As passionate as Kyung-bae’s concern is over the growing crime rate, his personal connection to this issue remains in the abstract, until one night Sang-woo is abducted at the local playground. At this point the film shifts to an intriguing hybrid of docudrama and tense thriller. This film is reminiscent of two other Korean films: Park Chan-wook’s Sympathy for Mr. Vengeance and Bong Joon-ho’s Memories of Murder. Like Park’s film, Voice posits the crime of kidnapping as a weapon against the privileged, and like Bong’s film, it uses a true-life unsolved murder to illuminate the massive failures of law enforcement. However, in contrast to Park’s relentless genre mechanics and Bong’s slapstick humor, Voice leaves the viewer with as palpable a feeling of dread and helplessness as that felt by the parents in the film. The kidnapper is always completely in control, and enjoys playing cat-and-mouse with both the aggrieved parents and the police. Known in the film as only “The Voice,” the kidnapper (Kang Dong-won) is eerily omnipresent, joking, threatening, and cajoling, reveling in his invincibility. (The film’s Korean title translates as “That Guy’s Voice.”) We are denied an omniscient view of the action; we are afforded only frustratingly brief glimpses of a figure with his back to us, face obscured by a baseball cap. We know no more than the family and police knows, as Sang-woo’s parents can do nothing but wait for the kidnapper’s calls and do his bidding.

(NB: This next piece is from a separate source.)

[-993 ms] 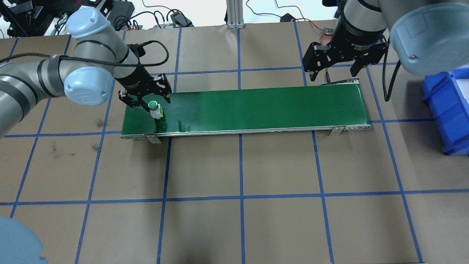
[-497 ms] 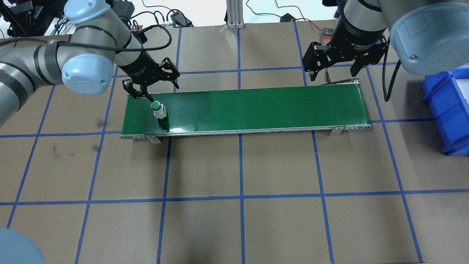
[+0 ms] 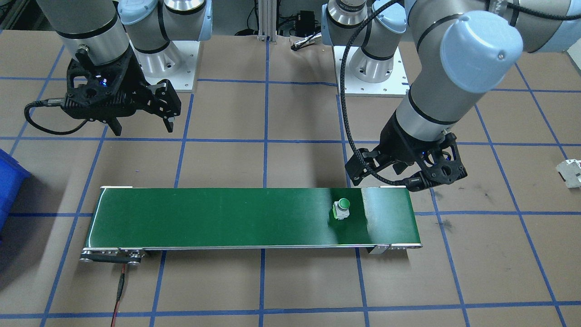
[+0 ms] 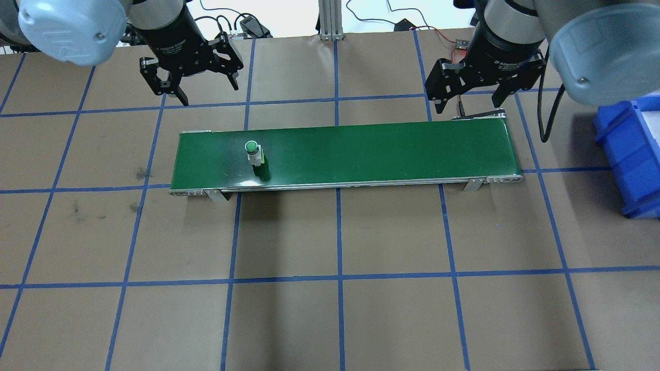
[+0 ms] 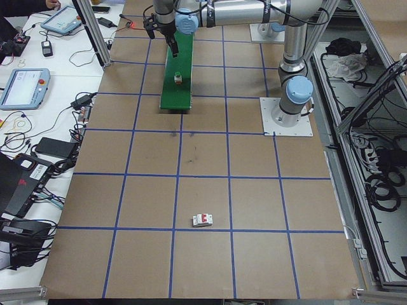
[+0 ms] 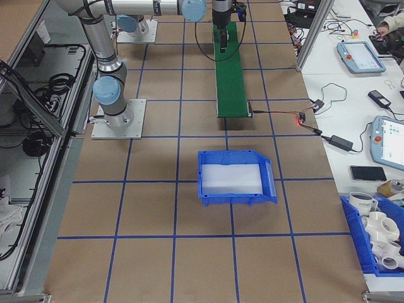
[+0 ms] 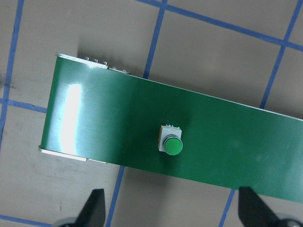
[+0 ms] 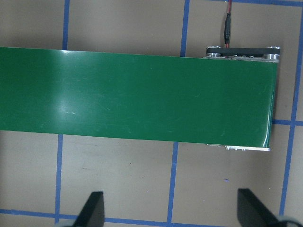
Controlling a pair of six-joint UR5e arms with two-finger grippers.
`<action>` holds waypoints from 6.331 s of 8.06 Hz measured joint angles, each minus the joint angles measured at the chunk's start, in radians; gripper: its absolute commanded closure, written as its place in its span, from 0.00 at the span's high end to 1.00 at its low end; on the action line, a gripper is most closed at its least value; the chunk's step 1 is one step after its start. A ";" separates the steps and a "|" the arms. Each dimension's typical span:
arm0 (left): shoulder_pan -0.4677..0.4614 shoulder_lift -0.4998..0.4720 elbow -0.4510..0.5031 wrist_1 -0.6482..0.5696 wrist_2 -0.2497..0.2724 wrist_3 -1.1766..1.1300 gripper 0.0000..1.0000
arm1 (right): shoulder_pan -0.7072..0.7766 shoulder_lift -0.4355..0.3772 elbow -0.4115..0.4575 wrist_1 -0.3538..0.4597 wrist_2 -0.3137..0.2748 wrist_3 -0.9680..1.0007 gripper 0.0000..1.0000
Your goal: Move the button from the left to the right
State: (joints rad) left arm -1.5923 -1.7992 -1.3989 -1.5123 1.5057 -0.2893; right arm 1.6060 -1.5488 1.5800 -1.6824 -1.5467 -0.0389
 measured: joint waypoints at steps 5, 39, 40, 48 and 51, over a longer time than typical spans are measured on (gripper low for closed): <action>-0.003 0.048 -0.004 0.000 0.020 0.133 1.00 | -0.054 0.006 -0.001 -0.006 0.032 -0.022 1.00; -0.003 0.085 -0.014 0.017 0.019 0.134 1.00 | -0.123 0.372 0.076 -0.226 0.229 -0.086 0.12; -0.003 0.085 -0.014 0.017 0.018 0.134 1.00 | -0.123 0.374 0.076 -0.223 0.193 -0.097 0.07; -0.002 0.086 -0.014 0.028 0.015 0.134 1.00 | -0.246 0.289 -0.084 -0.056 0.013 -0.142 0.00; -0.001 0.086 -0.013 0.030 0.014 0.134 1.00 | -0.452 0.262 -0.164 -0.047 -0.020 -0.337 0.00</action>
State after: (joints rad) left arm -1.5938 -1.7134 -1.4117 -1.4820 1.5202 -0.1549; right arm 1.1535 -1.2870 1.4165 -1.7295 -1.5671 -0.3762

Park’s film is a devastating portrayal of incompetence, bad judgment, and simple rotten luck on the part of the police. All efforts to trace the call and identify the kidnapper’s voice come to naught. At one point, the kidnapper even gets the best of an undercover detective hidden in the trunk of Kyung-bae’s car, beating him and stripping him naked. The police spend as almost as much time fighting amongst themselves and with the parents as trying to catch the kidnapper.

Religion also fails to save them. At his lowest hour, Kyung-bae rips a crucifix off the wall, smashing it to pieces, and kicks members of his wife’s church out of his house. “As of today, we have no God,” he says to them.

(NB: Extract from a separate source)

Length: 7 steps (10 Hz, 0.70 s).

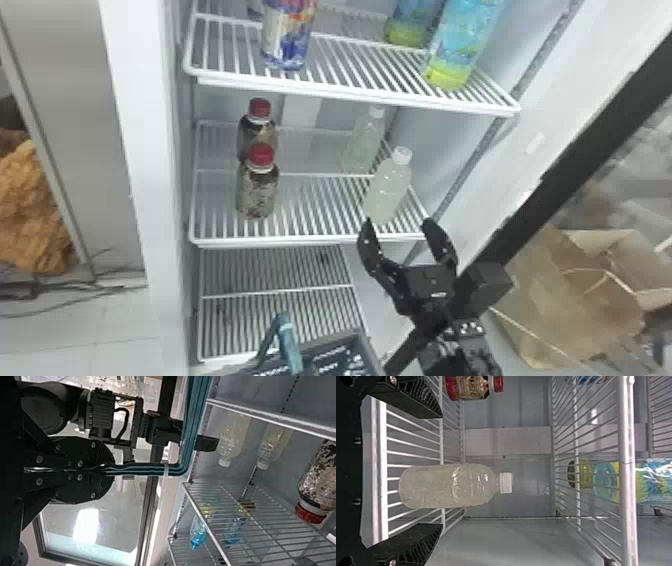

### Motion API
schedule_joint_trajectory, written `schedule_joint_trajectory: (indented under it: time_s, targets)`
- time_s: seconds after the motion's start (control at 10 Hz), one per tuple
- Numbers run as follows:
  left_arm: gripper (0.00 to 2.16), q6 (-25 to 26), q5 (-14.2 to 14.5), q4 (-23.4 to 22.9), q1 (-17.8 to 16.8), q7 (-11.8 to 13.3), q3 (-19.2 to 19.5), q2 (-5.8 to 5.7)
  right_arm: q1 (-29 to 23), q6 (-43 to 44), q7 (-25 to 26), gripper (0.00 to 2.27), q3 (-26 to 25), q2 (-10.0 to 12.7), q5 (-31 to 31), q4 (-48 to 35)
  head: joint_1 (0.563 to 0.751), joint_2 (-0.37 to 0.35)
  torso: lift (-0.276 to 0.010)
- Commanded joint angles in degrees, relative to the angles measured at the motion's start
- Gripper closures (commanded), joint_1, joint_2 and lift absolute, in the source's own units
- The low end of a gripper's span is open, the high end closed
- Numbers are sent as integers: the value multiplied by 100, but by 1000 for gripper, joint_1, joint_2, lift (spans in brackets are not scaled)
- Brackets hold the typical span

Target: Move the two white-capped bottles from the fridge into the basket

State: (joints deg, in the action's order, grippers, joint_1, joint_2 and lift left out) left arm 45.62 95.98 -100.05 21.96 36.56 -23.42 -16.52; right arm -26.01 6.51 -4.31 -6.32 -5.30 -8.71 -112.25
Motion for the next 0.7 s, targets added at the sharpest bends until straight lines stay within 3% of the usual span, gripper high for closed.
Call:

In the film’s final scenes, we are left with the tragic image of two people who have been stripped of all hope and faith. Ji-sun beats her chest, leaving deep bruises, and Kyung-bae makes a desperate attempt to have another child to replace their lost son. Kyung-bae returns to his anchor chair in a heartbreaking scene, reporting on his own story. “I always thought such things only happened to other people,” he says, choking back tears. Kyung-bae wears his favorite tie, emblazoned with Superman’s symbol, a brutally ironic detail which only serves to highlight his own failure to save the day. The camera continues to roll, as the media machine still demands to be fed. Kyung-bae plays a tape recording, imploring the public to help him catch the kidnapper. The tape we hear, in a disturbing bit of documentary, is the actual voice of Lee Hyung-mo and his abductor.

Voice of a Murderer is a riveting and ultimately despairing film of institutional failure. The one glimmer of hope the film holds out (and Park’s motivation in making the film) is the slim chance that bringing this case back to light will expose the killer, who continues to escape detection and judgment.